ESKİ BAYRAMLARDAN HAFIZAMIZDA KALAN
Bayram gelmeden hazırlıklar başlar, arefe günü bayram gibi karşılanırdı. Günler öncesinden temizlik yapılır, tatlılar hazırlanırdı.
Şimdilerde sıradan bir gün bekler gibi karşılanıyor.
Herkes evde misafir beklerdi.
Şimdilerde fırsat bulan tatile gidiyor.
Bayramda ekmek çıkmaz; fırınlar çalışmazdı.
Tek bir Bayram gazetesi çıkardı.
Büyükler evlerinde yalnızca misafir bekler, küçükler ziyaret için gezerdi.
Süper marketler yoktu; mahalle esnafına gidilirdi.
Mahalle bakkalından çikolata alınır; yine mahalle kolonyacısından kolonya ya da esans doldurulurdu.
Herkes yeni kıyafetler giyerdi
Bayramlıklar hevesle hazırlanırdı; büyük küçük demenden, herkes yeni kıyafetle bayramı karşılardı.
Bayram kiminde yeni bir çift kara lastik kiminde kırmızı rugan pabuçlarla başlardı
Sabah erkenden kalkılır, bayramlıklar giyilir; bayram namazının ardından ailece kahvaltıya oturulurdu.
Sadece akrabalar değil komşuları da ziyarete gidilirdi.
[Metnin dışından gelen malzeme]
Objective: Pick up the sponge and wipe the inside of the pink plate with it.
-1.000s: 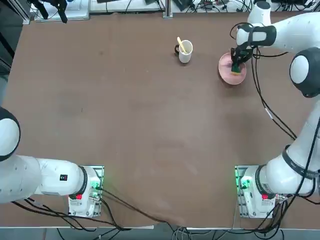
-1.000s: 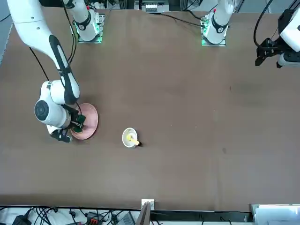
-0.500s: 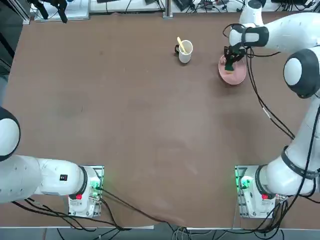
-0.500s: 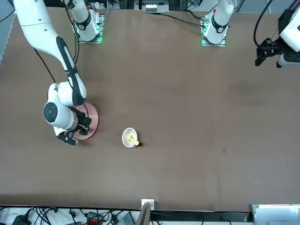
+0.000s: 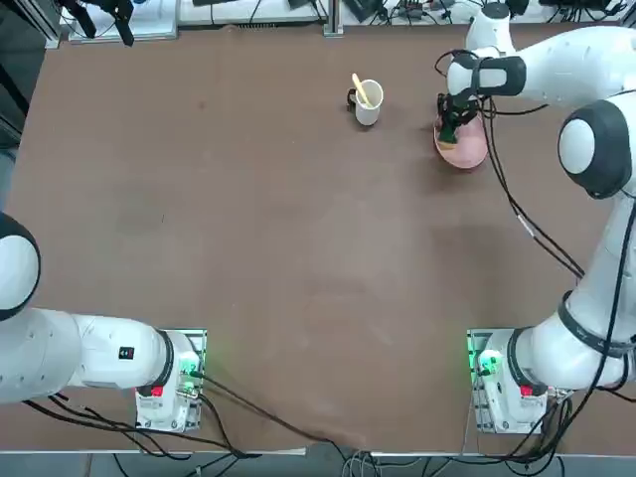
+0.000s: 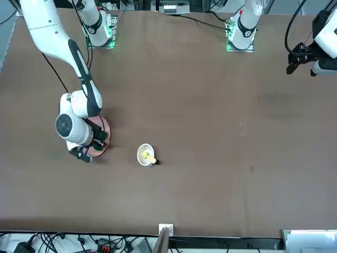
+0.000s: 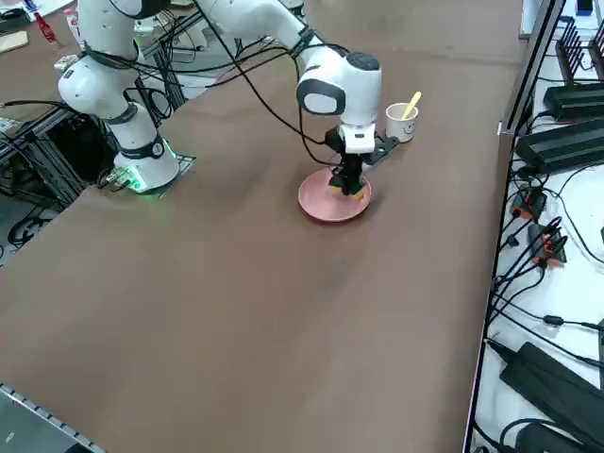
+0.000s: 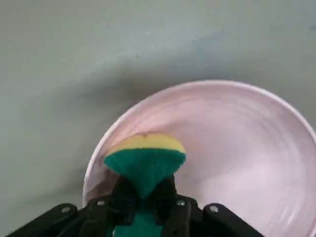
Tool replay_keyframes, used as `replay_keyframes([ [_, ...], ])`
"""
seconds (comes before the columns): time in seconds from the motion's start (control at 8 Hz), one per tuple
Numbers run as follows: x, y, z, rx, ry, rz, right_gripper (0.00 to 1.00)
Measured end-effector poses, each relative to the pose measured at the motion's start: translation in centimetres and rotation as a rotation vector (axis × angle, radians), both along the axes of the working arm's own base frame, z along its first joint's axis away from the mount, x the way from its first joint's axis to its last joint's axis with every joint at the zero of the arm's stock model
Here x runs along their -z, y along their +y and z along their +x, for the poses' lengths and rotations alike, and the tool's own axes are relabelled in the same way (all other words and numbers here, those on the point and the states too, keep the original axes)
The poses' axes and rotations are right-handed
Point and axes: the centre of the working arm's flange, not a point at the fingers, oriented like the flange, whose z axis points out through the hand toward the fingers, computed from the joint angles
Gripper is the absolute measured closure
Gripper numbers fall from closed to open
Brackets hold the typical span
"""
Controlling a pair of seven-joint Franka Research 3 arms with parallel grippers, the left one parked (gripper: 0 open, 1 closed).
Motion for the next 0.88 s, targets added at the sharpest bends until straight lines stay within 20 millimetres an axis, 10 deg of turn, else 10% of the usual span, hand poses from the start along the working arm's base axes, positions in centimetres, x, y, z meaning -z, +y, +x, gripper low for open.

Mahalle büyüklerinin kapısı çalınır teker teker eller öpülür, şeker toplanırdı.
Avuç avuç yenen şekerler yetmez; bayram harçlıklarıyla pamuk helva, kağıt helva, elma şekeri, macun sırasına girilirdi.
Eskiden çocuklar için "mutlu olmak" daha kolaydı. Şimdilerde hiçbir şey onları mutlu edemiyor.
Onlar için en büyük mutluluk konsol oyunları, bilgisayarlar, akıllı telefonlar değil; mahalleye gelen salıncaklara binmekti.
Akıllı telefonlar yoktu.
Bayram mesajı diye bir kavram yoktu; hele akıllı telefonlarla kameralı görüşme yapma fikri hiç yoktu.
Eskiden el öpmek, bayramlaşmanın tek yoluydu.
Çok da ümitsiz değiliz
Bayram telaşı hala var!
En nihayi “Nerede o eski bayramlar” sözünün asıl nedeni o zamanlar hayata çocuk masumluğu ile bakıyor olmanın özlemidir birazda...
Geleneklerin kaybolmadığı nice güzel bayramlar dilerim.
Henüz yorum yapılmadı,
İlk Yorum yapan siz olun...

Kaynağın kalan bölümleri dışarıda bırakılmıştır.